__Input__.
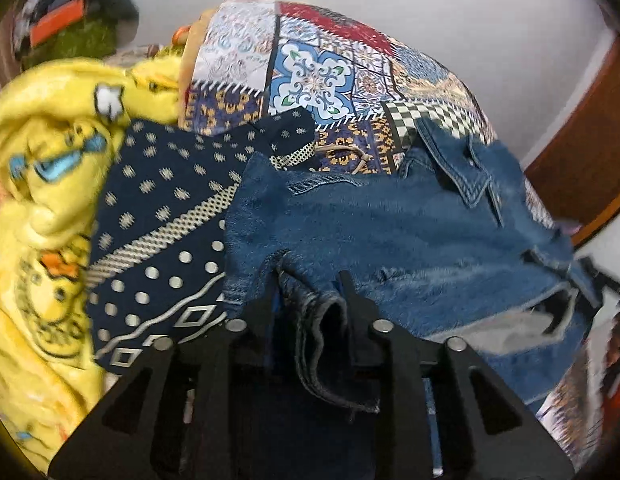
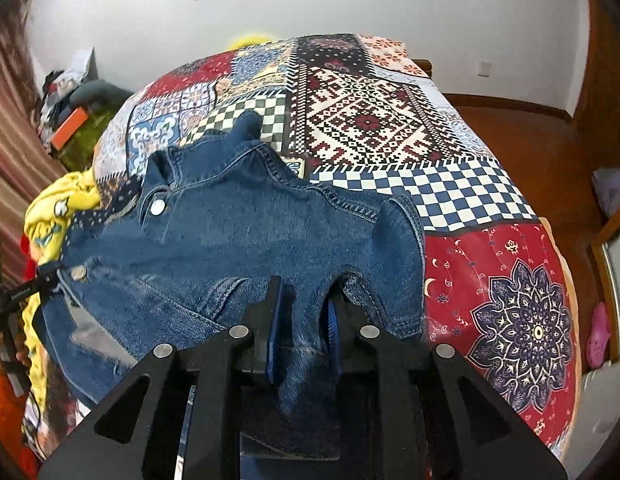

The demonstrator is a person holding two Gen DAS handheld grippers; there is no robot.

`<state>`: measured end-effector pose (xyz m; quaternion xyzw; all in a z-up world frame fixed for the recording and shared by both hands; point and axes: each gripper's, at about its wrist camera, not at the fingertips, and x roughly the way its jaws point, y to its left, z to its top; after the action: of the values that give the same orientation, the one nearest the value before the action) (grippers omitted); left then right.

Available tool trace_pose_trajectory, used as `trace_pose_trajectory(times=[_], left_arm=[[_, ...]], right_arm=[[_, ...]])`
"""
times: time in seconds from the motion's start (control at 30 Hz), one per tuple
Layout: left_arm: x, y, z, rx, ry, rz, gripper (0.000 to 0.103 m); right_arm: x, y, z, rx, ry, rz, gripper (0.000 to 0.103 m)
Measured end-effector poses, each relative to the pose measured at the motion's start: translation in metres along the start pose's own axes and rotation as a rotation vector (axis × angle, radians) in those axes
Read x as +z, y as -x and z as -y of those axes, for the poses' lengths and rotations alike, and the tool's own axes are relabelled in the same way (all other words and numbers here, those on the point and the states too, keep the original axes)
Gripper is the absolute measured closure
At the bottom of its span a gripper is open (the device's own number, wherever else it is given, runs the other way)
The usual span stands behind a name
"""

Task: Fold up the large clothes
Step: 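Lift the hem with both tools and fold it toward the collar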

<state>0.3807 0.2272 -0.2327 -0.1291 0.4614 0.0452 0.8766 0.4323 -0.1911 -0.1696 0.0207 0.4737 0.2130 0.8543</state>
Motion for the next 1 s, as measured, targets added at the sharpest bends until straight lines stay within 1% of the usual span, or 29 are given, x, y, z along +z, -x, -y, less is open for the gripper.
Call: trace_pose_trajectory(times=[0.03,0.07,0.1,0.17,0.23,0.27,0.3,0.33,0.37,0.43,0.47,0.53,0.67,0.73,0.87,0.93,1.0], left_arm=[[-0.001,0.005,0.004,0.037,-0.034,0.000,0.054],[-0.002,0.011,0.007,0.074,-0.064,0.003,0.048],[-0.002,0.017,0.011,0.094,-0.085,0.013,0.044],[-0.004,0.035,0.017,0.111,-0.126,0.034,0.044],[-0.007,0.050,0.021,0.116,-0.145,0.050,0.041],[-0.011,0.060,0.026,0.120,-0.161,0.064,0.039],[-0.015,0.067,0.030,0.125,-0.177,0.075,0.035],[-0.021,0.076,0.036,0.125,-0.201,0.089,0.031],[-0.027,0.083,0.043,0.117,-0.224,0.097,0.028],[-0.039,0.092,0.055,0.098,-0.258,0.098,0.019],[-0.044,0.093,0.062,0.089,-0.270,0.098,0.018],[-0.056,0.094,0.075,0.079,-0.299,0.085,0.016],[-0.078,0.083,0.101,0.059,-0.350,0.049,0.016],[-0.086,0.075,0.112,0.034,-0.352,0.027,0.016],[-0.090,0.054,0.125,0.023,-0.337,-0.003,0.016],[-0.088,0.042,0.128,0.020,-0.316,-0.009,0.016],[-0.083,0.031,0.130,0.045,-0.313,-0.001,0.016]], right_arm=[[-0.001,0.005,-0.001,0.004,0.012,-0.003,0.084],[0.000,0.008,-0.003,0.004,0.021,-0.007,0.084],[-0.001,0.013,-0.005,0.000,0.035,-0.009,0.083],[-0.002,0.025,-0.010,-0.057,0.067,0.013,0.073],[-0.006,0.044,-0.016,-0.136,0.113,0.077,0.057],[-0.008,0.051,-0.018,-0.156,0.127,0.096,0.055],[-0.012,0.062,-0.019,-0.171,0.137,0.113,0.053],[-0.015,0.068,-0.020,-0.169,0.137,0.117,0.053],[-0.020,0.075,-0.021,-0.151,0.133,0.117,0.053],[-0.029,0.084,-0.021,-0.110,0.117,0.108,0.051],[-0.034,0.086,-0.021,-0.096,0.112,0.099,0.051],[-0.044,0.089,-0.024,-0.069,0.108,0.078,0.046],[-0.067,0.080,-0.038,-0.023,0.110,0.024,0.044],[-0.079,0.069,-0.046,0.009,0.123,-0.030,0.044],[-0.094,0.052,-0.065,0.027,0.167,-0.068,0.044],[-0.095,0.039,-0.075,0.044,0.187,-0.091,0.044],[-0.094,0.030,-0.083,0.051,0.203,-0.097,0.044]])
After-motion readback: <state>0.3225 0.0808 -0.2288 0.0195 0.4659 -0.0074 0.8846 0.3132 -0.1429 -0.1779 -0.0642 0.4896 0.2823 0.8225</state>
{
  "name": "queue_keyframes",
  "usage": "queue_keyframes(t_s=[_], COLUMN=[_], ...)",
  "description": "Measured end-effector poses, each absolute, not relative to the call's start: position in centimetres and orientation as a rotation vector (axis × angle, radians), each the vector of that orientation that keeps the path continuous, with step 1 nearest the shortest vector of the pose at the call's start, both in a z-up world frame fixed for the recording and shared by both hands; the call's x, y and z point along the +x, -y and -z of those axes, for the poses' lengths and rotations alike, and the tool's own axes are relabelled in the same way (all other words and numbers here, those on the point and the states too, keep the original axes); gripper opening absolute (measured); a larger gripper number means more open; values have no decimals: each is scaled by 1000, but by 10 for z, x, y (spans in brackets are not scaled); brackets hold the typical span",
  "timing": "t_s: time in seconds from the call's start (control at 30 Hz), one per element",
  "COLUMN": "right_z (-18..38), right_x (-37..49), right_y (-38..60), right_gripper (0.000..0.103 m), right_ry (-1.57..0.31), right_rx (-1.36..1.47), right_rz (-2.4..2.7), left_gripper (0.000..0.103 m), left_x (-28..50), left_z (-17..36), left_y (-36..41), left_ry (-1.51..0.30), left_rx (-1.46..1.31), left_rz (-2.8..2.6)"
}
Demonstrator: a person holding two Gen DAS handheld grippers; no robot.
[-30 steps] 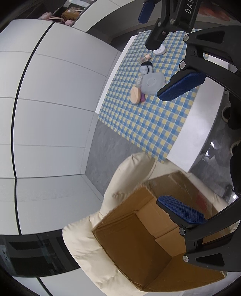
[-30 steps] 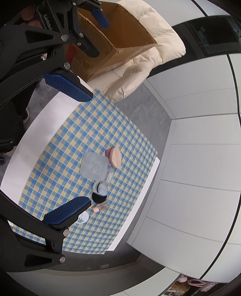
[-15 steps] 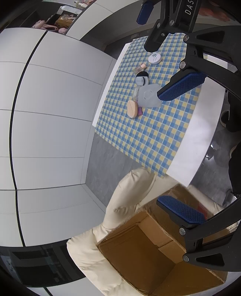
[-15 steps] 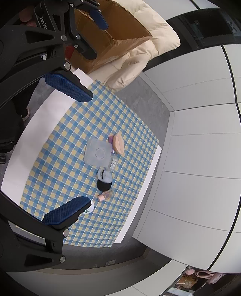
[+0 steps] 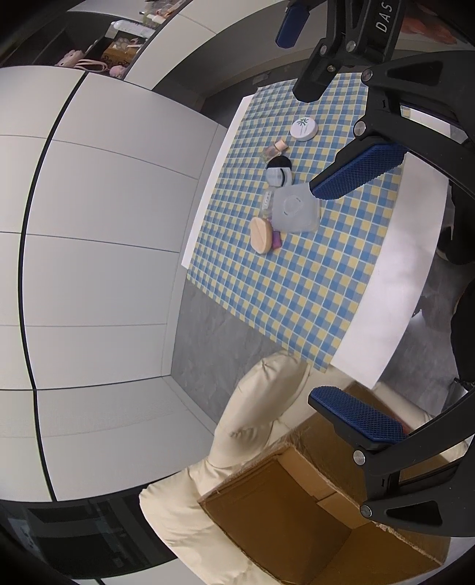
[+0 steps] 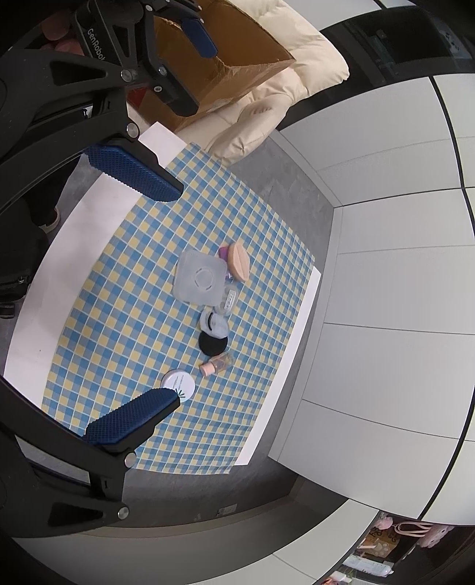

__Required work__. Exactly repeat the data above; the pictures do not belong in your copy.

__Task solution__.
The demonstrator is a person holding two Gen DAS handheld grippers; there is no robot.

`<state>`: measured end-effector pose (xyz m; quaternion xyzw; all in a z-up world frame fixed for the recording and shared by both hands; point and axes: each gripper's, at about its wrist camera, not at the fingertips, and x roughly the way its jaws point, y to its left, z to its top; after the action: of the values that give the same orientation, the one nearest the value before the action) (grippers omitted); left then right.

Available tool trace_pose_trajectory, used as `trace_pose_trajectory(times=[_], left_arm=[[_, ...]], right_arm=[[_, ...]])`
"""
times: time in seconds from the motion's start (control at 30 Hz), one per tuple
Layout: left_arm: x, y, z, rx, ry, rz, gripper (0.000 to 0.103 m); right_arm: x, y, z, rx, ry, rz, gripper (0.000 to 0.103 m)
Measured end-effector poses, each relative to the pose measured at the motion's start: translation in metres along the start pose's own axes and rotation as a rotation vector (axis × angle, radians) in those axes
Read x as +z, y as -x and z as -y of those axes, for the poses' lengths and rotations alike, and the tool's own axes are relabelled in the same way (all other words and numbers here, those on the point and the states too, keep the original axes)
Gripper is the absolute measured closure
At the bottom of its span a gripper is open (the device's own number, wherever else it is given, runs the other way)
The usual span stands behind a name
"""

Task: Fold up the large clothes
Step: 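Lift the hem with both tools and fold it toward the collar
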
<state>0.3807 0.2272 -0.2327 -0.1291 0.4614 0.0452 0.8766 0.4323 -0.1911 -0.1696 0.0207 0.4737 0.2130 0.8543</state>
Motion for the next 1 s, as measured, targets added at the sharpest bends until straight lines stay within 1% of the usual span, or 29 are given, x, y, z along +z, -x, -y, less is open for the gripper.
Call: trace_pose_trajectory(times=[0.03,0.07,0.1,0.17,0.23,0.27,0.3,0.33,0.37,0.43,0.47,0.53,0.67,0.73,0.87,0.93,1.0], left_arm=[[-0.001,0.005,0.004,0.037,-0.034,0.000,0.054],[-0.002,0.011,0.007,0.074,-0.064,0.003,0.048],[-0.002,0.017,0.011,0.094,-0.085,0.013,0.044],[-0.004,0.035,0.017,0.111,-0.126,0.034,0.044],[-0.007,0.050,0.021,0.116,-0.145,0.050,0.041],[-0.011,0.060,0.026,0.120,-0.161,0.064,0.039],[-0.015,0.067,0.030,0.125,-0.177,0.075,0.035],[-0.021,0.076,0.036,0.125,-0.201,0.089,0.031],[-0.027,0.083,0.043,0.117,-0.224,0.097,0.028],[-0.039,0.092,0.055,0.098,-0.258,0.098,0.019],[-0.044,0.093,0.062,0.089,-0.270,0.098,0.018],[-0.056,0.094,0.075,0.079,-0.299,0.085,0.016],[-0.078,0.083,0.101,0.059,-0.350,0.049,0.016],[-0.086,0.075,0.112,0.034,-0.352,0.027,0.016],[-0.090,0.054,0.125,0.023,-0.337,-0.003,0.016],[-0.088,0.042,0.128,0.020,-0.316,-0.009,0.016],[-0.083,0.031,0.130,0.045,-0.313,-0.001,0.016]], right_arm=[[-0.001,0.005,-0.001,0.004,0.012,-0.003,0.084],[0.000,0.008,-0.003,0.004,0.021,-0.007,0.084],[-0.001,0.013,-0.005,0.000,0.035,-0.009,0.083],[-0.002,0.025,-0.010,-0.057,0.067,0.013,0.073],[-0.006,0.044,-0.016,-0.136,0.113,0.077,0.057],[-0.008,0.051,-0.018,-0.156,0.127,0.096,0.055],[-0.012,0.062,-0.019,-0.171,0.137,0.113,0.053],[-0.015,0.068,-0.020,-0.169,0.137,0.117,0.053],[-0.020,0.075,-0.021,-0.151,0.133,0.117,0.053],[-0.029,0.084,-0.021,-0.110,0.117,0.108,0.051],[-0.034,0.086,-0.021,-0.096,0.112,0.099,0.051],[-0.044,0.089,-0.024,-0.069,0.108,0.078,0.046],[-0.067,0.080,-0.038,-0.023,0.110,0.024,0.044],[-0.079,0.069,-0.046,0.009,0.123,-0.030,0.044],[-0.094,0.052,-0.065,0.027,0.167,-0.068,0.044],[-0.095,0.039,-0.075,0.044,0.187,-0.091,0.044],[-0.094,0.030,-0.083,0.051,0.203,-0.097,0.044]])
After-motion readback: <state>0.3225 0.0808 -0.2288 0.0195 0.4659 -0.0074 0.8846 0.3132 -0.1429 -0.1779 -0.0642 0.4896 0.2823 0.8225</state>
{
  "name": "queue_keyframes",
  "usage": "queue_keyframes(t_s=[_], COLUMN=[_], ...)",
  "description": "Measured end-effector poses, each absolute, not relative to the call's start: position in centimetres and orientation as a rotation vector (axis × angle, radians), each the vector of that orientation that keeps the path continuous, with step 1 nearest the shortest vector of the pose at the call's start, both in a z-up world frame fixed for the recording and shared by both hands; the call's x, y and z point along the +x, -y and -z of those axes, for the poses' lengths and rotations alike, and the tool's own axes are relabelled in the same way (all other words and numbers here, those on the point and the states too, keep the original axes); gripper opening absolute (measured); a larger gripper number means more open; values have no decimals: each is scaled by 1000, but by 10 for z, x, y (spans in brackets are not scaled); brackets hold the typical span",
  "timing": "t_s: time in seconds from the call's start (control at 30 Hz), one per element",
  "COLUMN": "right_z (-18..38), right_x (-37..49), right_y (-38..60), right_gripper (0.000..0.103 m), right_ry (-1.57..0.31), right_rx (-1.36..1.47), right_rz (-2.4..2.7), left_gripper (0.000..0.103 m), left_x (-28..50), left_z (-17..36), left_y (-36..41), left_ry (-1.51..0.30), left_rx (-1.46..1.31), left_rz (-2.8..2.6)"
}
Demonstrator: a person holding two Gen DAS handheld grippers; no robot.
[-30 steps] 
[-30 steps] 
[-15 steps] 
[-15 steps] 
[+0 steps] 
[+0 steps] 

The requested output has been given in full.